Winshluss (im Bild "Pinocchio"), Joe Sacco, Chris Ware, Guy Delisle, Emily Caroll: In den nächsten Wochen trudeln Top-Stars aus der Welt der Comics und Graphic Novels in Wien ein.
Foto: Winshluss/Les Requins Mareaux

Der Begriff "Graphic Novel" ärgert ihn, Sprechblasen langweilen ihn. Dinge, die er am meisten verehrt, massakriert er am liebsten. Winshluss, mit bürgerlichem Namen Vincent Paronnaud, hat schon einiges massakriert, am meisterhaftesten Pinocchio. In seiner opulenten Neuinterpretation schickt er den zu einem Roboter mutierten Kerl auf eine albtraumhafte Reise durch eine von Zerstörung und Zynismus gezeichnete Welt, und treibt dabei die Grausamkeit des Originals herrlich auf die Spitze.

Der preisgekrönte französische Comickünstler (zuletzt auf Deutsch "In God we Trust") und Regisseur ("Persepolis") steht für ein innovatives Verständnis des Mediums, das sich galant zwischen Kunst, Literatur und Popkultur bewegt.
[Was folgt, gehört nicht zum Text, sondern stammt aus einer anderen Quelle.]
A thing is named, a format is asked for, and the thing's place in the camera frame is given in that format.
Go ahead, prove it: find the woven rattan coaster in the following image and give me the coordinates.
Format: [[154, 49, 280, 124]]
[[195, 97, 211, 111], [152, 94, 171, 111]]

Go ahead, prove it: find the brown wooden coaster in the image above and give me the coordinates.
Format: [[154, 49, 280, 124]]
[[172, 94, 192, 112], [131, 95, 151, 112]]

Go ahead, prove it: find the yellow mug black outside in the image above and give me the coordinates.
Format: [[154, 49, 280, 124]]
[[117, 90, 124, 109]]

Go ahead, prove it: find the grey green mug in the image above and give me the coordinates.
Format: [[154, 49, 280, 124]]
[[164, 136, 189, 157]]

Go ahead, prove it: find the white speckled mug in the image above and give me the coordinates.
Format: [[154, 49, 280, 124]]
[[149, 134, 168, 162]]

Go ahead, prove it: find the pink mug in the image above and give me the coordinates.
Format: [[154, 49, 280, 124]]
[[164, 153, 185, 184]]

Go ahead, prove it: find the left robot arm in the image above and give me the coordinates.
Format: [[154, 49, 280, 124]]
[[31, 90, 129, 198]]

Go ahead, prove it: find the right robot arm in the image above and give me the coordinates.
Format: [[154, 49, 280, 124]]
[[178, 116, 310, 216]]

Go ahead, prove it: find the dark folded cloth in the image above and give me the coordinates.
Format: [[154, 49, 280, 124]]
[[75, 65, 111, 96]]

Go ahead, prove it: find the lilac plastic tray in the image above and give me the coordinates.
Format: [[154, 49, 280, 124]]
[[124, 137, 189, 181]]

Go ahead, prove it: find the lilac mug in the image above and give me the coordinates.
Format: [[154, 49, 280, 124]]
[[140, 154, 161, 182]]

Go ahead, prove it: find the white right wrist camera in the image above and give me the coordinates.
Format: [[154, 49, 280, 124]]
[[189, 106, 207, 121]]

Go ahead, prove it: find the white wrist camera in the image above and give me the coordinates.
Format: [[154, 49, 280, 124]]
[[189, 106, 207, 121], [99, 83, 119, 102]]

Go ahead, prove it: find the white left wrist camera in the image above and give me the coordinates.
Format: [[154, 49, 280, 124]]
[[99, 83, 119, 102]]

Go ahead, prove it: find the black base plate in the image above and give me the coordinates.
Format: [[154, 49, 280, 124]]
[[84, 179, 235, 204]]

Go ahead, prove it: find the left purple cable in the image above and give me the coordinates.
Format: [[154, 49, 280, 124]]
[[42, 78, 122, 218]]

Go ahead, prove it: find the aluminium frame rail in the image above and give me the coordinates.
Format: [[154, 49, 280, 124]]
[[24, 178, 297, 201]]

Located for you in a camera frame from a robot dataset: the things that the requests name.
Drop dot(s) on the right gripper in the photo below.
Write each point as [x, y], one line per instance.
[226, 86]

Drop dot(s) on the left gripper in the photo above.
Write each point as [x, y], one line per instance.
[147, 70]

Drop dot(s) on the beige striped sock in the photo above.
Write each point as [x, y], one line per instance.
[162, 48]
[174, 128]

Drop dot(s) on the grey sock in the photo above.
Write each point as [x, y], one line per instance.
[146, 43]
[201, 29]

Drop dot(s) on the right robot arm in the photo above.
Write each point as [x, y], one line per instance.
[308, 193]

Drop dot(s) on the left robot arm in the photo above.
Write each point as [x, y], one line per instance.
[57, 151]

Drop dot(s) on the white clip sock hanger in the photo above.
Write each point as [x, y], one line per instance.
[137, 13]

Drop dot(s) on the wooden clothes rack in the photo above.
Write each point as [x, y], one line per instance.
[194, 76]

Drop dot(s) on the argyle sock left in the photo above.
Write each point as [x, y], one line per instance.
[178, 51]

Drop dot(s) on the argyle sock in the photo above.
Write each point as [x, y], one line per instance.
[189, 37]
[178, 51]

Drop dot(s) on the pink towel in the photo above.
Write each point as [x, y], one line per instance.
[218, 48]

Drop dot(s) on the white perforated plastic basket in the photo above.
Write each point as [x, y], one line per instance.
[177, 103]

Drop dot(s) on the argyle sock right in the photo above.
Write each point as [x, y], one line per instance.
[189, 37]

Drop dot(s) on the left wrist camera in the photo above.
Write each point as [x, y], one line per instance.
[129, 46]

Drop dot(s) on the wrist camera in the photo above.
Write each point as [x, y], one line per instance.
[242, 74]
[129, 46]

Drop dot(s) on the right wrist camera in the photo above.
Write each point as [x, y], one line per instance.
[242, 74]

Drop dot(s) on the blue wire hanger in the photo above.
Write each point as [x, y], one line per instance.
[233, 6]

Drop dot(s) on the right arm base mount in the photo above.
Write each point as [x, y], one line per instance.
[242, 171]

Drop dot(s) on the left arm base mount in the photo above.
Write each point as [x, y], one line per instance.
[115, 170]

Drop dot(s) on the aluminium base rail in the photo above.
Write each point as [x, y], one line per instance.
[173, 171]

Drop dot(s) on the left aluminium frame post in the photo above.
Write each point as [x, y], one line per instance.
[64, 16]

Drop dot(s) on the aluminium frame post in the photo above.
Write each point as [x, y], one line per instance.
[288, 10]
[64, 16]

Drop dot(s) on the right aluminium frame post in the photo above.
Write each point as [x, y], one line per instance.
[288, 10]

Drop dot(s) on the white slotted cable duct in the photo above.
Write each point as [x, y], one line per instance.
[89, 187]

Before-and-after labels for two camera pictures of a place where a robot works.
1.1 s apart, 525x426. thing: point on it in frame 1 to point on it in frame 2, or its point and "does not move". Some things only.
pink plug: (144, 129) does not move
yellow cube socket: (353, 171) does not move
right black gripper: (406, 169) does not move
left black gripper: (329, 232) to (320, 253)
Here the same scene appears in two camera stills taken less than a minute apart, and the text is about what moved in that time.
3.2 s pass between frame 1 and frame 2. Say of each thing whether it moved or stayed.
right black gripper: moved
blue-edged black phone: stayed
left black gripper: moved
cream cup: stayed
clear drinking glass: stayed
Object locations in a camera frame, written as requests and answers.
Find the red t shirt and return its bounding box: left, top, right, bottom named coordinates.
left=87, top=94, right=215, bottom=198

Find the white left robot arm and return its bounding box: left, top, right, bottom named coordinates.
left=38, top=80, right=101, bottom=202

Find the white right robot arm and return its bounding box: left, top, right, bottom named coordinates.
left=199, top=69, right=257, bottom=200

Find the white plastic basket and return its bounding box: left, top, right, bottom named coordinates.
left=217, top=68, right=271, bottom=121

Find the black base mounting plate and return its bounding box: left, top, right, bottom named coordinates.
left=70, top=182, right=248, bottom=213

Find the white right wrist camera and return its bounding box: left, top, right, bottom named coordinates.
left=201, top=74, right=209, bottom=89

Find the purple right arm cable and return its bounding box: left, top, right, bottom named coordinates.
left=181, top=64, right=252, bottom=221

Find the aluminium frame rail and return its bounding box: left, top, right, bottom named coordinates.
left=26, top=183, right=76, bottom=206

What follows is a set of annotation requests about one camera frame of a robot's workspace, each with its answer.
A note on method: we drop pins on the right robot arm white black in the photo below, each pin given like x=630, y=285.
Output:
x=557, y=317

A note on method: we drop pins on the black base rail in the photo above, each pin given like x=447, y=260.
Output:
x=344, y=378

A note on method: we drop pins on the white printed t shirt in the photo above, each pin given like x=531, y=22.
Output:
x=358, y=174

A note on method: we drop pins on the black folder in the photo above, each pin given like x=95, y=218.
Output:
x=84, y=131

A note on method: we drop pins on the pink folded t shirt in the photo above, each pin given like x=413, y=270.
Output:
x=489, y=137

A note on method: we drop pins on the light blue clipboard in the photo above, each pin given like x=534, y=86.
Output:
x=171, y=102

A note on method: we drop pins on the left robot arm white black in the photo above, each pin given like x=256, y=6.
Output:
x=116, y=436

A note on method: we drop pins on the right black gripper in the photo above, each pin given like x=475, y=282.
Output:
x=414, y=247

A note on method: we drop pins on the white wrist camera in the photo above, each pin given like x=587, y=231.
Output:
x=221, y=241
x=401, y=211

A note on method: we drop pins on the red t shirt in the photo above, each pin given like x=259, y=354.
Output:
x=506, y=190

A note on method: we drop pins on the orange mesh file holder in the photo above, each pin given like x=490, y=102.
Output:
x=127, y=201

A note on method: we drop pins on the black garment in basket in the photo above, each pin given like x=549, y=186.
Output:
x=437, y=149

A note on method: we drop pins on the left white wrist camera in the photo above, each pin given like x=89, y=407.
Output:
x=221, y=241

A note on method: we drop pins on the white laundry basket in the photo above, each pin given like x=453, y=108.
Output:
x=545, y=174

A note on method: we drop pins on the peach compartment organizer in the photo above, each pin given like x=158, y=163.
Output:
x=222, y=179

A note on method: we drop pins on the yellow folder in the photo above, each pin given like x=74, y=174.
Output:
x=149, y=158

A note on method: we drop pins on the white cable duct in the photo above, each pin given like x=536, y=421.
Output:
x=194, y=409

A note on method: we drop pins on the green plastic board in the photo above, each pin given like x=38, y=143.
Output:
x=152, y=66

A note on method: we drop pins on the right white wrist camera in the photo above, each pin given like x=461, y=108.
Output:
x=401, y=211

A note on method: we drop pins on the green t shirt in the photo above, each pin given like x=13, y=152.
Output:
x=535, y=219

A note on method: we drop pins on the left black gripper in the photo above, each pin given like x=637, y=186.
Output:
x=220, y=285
Er ist einer der – leider durchwegs männlichen – Gäste der Festivals der frankophonen Comics, das heuer wieder auf der Buch Wien Unterschlupf findet.

Nach der Eröffnung des Festivals im Institut français am 9. November wartet am 10. November in der Messe Wien mit Thomas Ott, dem Schweizer Doyen der Schabkartontechnik, ein anderer Virtuose des düster-makabren Humors auf – der, ebenso wie Winshluss, ganz ohne Worte auskommt.

Neben einer Reihe weiterer Autoren aus dem traditionell comicaffinen frankophonen Raum wird mit Guy Delisle auch ein zugänglicherer Star zugegen sein. Der Kanadier wurde mit seinen autobiografisch-journalistischen (und dabei sehr unterhaltsamen) Bänden wie "Shenzen" über die Trickfilmproduktion am Fließband in der chinesischen Stadt oder "Pjöngjang" über seine Reise in die nordkoreanische Hauptstadt bekannt.

Gesprengte Genregrenzen

Bereits am 8. November stellt der in Kassel lebende Tiroler Lukas Kummer mit "Im Keller" den formidablen zweiten Teil seiner Adaption von Thomas Bernhards autobiografischer Schriften vor.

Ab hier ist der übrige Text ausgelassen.